_Aim of the task_.
Produce the tally of lines in the material below that hold "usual", without anything else.

.....

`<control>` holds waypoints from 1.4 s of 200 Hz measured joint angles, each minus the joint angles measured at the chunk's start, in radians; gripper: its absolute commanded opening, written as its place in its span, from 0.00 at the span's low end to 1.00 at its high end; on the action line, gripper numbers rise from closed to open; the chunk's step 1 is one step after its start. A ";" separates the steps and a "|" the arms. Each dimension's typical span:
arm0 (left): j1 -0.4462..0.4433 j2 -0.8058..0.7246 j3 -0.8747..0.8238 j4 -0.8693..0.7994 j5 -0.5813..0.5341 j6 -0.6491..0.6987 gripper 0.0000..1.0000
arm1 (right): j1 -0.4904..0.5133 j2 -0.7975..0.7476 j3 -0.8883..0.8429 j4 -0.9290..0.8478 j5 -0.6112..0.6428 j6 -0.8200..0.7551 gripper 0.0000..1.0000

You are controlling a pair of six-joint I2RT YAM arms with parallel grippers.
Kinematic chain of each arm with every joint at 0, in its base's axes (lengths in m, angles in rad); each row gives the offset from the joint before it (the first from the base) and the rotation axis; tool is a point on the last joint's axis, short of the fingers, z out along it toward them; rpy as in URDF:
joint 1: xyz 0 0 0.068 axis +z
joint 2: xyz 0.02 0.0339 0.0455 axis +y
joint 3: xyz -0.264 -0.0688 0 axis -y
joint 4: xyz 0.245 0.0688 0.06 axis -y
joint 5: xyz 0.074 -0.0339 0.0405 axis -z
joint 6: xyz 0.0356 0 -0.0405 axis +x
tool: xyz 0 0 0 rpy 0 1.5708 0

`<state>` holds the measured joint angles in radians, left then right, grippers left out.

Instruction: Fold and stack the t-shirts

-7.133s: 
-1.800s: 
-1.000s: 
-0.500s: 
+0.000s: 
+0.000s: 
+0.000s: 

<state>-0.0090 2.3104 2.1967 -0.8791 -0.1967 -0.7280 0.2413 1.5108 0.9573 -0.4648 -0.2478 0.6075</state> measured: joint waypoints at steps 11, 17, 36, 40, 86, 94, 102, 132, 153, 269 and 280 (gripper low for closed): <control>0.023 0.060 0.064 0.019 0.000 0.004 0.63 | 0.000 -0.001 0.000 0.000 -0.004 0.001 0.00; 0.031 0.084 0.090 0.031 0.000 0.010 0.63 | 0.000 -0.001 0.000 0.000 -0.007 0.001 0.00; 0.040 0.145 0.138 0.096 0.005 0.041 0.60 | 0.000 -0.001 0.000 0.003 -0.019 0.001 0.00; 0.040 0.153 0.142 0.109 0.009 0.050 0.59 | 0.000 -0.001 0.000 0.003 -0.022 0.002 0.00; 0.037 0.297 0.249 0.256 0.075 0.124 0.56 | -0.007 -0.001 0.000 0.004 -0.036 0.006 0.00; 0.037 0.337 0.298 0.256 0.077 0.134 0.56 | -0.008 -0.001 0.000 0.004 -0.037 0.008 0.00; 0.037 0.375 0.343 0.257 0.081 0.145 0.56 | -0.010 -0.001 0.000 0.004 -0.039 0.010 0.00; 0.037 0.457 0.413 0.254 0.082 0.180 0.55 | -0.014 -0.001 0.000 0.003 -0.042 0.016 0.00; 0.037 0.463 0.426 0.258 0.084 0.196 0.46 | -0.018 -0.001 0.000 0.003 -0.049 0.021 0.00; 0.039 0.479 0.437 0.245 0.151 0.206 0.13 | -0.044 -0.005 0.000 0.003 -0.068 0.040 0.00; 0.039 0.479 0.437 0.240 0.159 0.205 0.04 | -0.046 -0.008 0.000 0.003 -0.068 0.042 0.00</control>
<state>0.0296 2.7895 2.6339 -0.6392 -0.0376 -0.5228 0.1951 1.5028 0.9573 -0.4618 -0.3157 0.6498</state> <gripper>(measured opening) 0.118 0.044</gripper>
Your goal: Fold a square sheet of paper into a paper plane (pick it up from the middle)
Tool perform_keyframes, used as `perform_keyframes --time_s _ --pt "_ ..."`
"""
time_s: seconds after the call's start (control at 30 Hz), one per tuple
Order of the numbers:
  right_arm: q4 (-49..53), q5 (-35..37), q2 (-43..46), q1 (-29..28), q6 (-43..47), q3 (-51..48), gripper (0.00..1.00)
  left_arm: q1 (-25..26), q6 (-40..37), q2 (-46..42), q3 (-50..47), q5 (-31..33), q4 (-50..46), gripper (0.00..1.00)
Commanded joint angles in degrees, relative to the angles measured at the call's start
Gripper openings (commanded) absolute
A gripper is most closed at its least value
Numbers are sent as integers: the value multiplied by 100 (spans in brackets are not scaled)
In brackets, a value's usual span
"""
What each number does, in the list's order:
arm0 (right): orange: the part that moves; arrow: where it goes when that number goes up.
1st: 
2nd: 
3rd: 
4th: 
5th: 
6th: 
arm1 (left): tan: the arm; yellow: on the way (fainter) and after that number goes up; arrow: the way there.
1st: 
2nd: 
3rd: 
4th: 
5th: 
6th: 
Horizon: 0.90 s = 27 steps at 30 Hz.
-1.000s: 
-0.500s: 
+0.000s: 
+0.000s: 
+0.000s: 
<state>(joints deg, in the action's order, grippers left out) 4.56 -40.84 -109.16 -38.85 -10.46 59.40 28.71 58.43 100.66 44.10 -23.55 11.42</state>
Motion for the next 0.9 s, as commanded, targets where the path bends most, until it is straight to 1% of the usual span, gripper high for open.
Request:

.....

_Written solution_.
2